Niger State Governor, Alhaji Abubakar Sani Bello has decried the over one week power blackout being experienced in the state and said that the development is no longer acceptable.
The governor demanded for immediate power restoration by Abuja Electricity Distribution Company, AEDC to the cities and towns in the state.
He expressed this concern at the weekend while commissioning a multi-million dollar integrated rice milling plant in Bida, in Bida Local Government Area of the state, according to a statement by his Chief Press Secretary, Mallam Jibrin Baba Ndace.
The governor complained that most cities, towns and villages in the state had been without power supply for weeks and cautioned that the electricity distribution company should not take the patience and level headedness of the people of the state for granted.
“Niger State alone contribute about 1500 MW of power to the national grid, but we are the worst hit state in terms of power supply. During raining season, we suffer a lot of flooding. Our people living in the riverine areas suffer every year. This year alone over 100 communities were submerged and yet we don’t have light.

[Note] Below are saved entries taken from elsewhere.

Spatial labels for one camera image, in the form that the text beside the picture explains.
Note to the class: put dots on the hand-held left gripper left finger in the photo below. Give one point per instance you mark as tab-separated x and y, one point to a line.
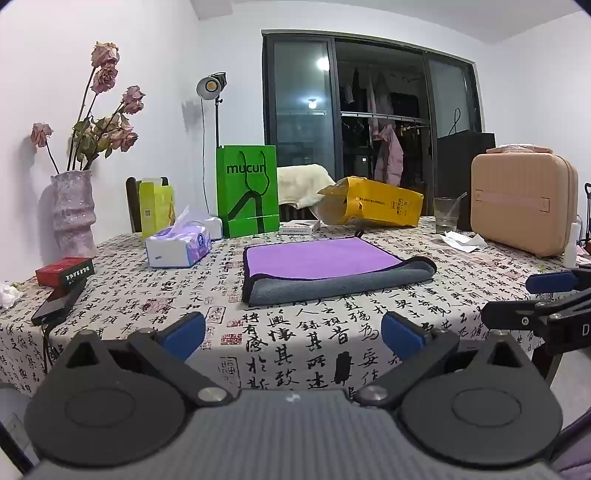
183	336

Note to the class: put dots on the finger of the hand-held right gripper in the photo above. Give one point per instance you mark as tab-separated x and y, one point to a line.
551	281
508	315

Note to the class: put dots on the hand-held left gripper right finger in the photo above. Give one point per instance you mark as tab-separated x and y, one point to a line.
400	338

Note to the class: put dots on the purple and grey towel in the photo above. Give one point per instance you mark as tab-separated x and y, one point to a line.
323	263

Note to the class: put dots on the small white bottle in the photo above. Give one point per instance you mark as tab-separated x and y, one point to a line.
571	249

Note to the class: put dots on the beige hard case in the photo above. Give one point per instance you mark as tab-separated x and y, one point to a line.
521	203

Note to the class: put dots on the soft tissue pack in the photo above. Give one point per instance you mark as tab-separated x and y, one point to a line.
178	249

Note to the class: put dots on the crumpled white paper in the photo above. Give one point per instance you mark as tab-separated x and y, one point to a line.
461	240

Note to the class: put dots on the calligraphy printed tablecloth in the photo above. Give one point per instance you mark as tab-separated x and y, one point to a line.
300	332

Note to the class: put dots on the small white box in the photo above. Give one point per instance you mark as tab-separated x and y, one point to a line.
213	227

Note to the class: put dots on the clear glass cup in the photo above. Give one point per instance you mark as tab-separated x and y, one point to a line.
443	217

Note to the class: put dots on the clear straw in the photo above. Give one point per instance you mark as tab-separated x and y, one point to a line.
459	203

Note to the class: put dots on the yellow-green carton box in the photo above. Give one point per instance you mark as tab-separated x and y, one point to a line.
157	212

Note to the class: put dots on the purple cloth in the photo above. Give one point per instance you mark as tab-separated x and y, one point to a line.
577	457

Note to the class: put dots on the black power bank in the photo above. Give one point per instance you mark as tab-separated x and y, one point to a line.
57	302

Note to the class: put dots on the red flat box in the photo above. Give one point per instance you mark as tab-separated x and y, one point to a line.
62	272

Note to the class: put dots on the pink cloth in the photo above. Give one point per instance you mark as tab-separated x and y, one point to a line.
517	148

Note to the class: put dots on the yellow paper bag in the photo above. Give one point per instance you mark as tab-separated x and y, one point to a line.
369	201

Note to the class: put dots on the dark wooden chair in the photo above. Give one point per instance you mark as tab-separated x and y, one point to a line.
133	203

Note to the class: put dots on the green paper bag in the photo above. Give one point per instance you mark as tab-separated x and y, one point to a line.
240	203

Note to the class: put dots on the flat white and black box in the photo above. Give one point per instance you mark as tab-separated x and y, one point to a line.
300	226

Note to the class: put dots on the pink speckled vase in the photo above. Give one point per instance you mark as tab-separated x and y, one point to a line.
71	217

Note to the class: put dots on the pink jacket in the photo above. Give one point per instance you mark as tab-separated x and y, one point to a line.
390	157

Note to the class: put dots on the crumpled white tissue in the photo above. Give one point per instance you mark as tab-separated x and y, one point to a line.
7	295

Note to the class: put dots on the white fluffy chair cover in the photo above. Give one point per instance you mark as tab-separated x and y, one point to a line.
300	184

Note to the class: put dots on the black framed glass door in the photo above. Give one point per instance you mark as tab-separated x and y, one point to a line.
300	115

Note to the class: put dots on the studio lamp on stand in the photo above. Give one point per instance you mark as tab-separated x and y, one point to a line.
210	85

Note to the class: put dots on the dried pink roses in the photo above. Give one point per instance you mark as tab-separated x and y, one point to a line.
105	54

“Minna the state capital and many towns in the state have been without light for over a week. This is not acceptable. I have discussed with the President and the Vice President. I have complained to Minister of Power and people who care to listen and I don’t want to continue to complain.
“We know our rights. Whoever is in charge, whoever is responsible, I have one message, reverse the situation. We have been patient enough to be this peaceful. We have complained and we have written series of letters. Let the distribution company reverse the situation now.
“We are patient people, we are law abiding citizens. Our patience, tolerance and obedience should and must not be interpreted as weakness,” the governor warned.
The governor said despite the epileptic power supply to the state, government has invested so much in buying transformers, a responsibility that rest squarely on the distribution company and the state still suffer blackout.
He maintained that the continued blackout in the state is not only inimical to its growth but capable of grounding the state economy. “Continued power out-age is a threat to industrial growth. How can a plant (the rice milling plant) like this operate without power,” he queried.
The governor debunked claim that electricity consumers in the state are not willing to pay their bills describing the allegation as untrue, but demanded that all houses should be provided with metres and power to enable payment of consumed power.